Journal of Extracellular Vesicles, 2026

Ha J., Kim S., Choi S., Park C., Park S., Hong S., Jang I., Lee Y., Lee H.

Disease areaApplication areaSample typeProducts
Infectious Diseases
Pathophysiology
Tissue Lysate
Olink Target 96 Mouse

Olink Target 96 Mouse

Abstract

Extracellular vesicles (EVs) released by bacteria are potent mediators of host–microbe interactions. They modulate immune responses, deliver functional molecules and influence disease progression. However, whether bacterial EVs can access the brain and functionally affect host cells remains unclear. In this study, we engineered Escherichia coli ‐derived EVs by electroporating Cre recombinase mRNA (Ec EV Cre ) and assessed their transport and functional delivery following intranasal administration. Using mT/mG reporter mice, we observed EV uptake in the olfactory epithelium and recombination‐driven GFP expression in a subset of neurons in the olfactory bulb, providing proof‐of‐concept for the functional delivery of bacterial EV‐associated mRNA into the brain. Single‐cell RNA sequencing and imaging analyses of the olfactory regions revealed neuronal and immune cell subsets as key EV targets. Microfluidic biochip chamber assays with cultured sensory neurons demonstrated that EVs undergo retrograde axonal transport from neurite terminals to the soma via signalling endosomes. Pharmacological inhibition significantly impaired EV uptake, supporting the involvement of endocytic pathways.

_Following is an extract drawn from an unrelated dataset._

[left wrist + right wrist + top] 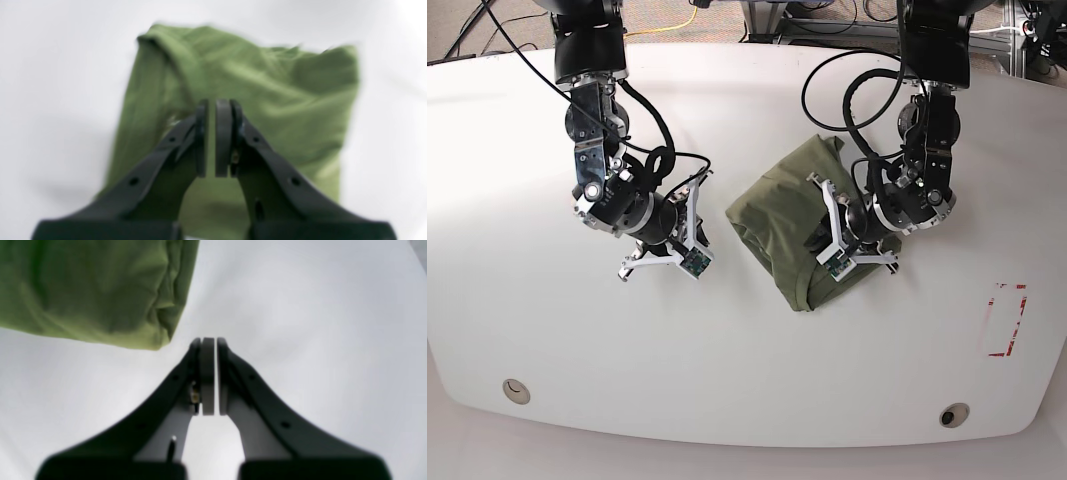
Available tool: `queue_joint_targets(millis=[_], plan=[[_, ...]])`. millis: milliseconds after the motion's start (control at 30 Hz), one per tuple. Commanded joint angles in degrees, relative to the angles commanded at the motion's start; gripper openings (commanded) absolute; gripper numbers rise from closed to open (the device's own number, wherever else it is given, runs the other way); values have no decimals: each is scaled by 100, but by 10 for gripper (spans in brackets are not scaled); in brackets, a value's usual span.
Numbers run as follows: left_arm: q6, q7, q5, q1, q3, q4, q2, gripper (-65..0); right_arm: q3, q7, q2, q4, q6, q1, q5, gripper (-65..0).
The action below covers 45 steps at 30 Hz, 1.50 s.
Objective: Layout the t-shirt on the table in an organized manner, then fold the t-shirt properly
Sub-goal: 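Grasp the folded green shirt's side with the left gripper, then carry the folded shirt with the left gripper to the table's edge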
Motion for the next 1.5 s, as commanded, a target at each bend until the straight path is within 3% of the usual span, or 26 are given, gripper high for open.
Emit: queue_joint_targets(millis=[433, 700, 900, 1233, 1500], plan=[[0, 0, 18, 703, -26, -26, 97, -626, -9, 1187, -325, -1662, 0, 229, 0, -637], [0, -9, 18, 774, -35, -105, -255, -626, -9, 1451, -466, -1960, 0, 0, -9, -637], [0, -9, 18, 738, -35, -123, -545, -626, -9, 1363, -492, -1530, 0, -404, 0, -637], [0, -18, 0, 633, -26, -97, -1037, -626, 0, 519, -730, -343, 0, -1011, -18, -637], [0, -18, -18, 422, -35, -97, -1741, -626, 0, 97, -738, 360, 0, -1143, -18, -637]])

In addition to neuronal entry, we discovered that phagocytic cells, including neutrophils and macrophages, can engulf EV Cre in the nasal mucosa and migrate into the brain, providing an alternative immune‐mediated route for vesicle delivery. Together, these findings indicate that bacterial EVs exploit both neuronal and phagocytic pathways to deliver functional RNA cargo into the brain, providing novel insights into microbial access to the central nervous system and its implications for neuroimmune interactions.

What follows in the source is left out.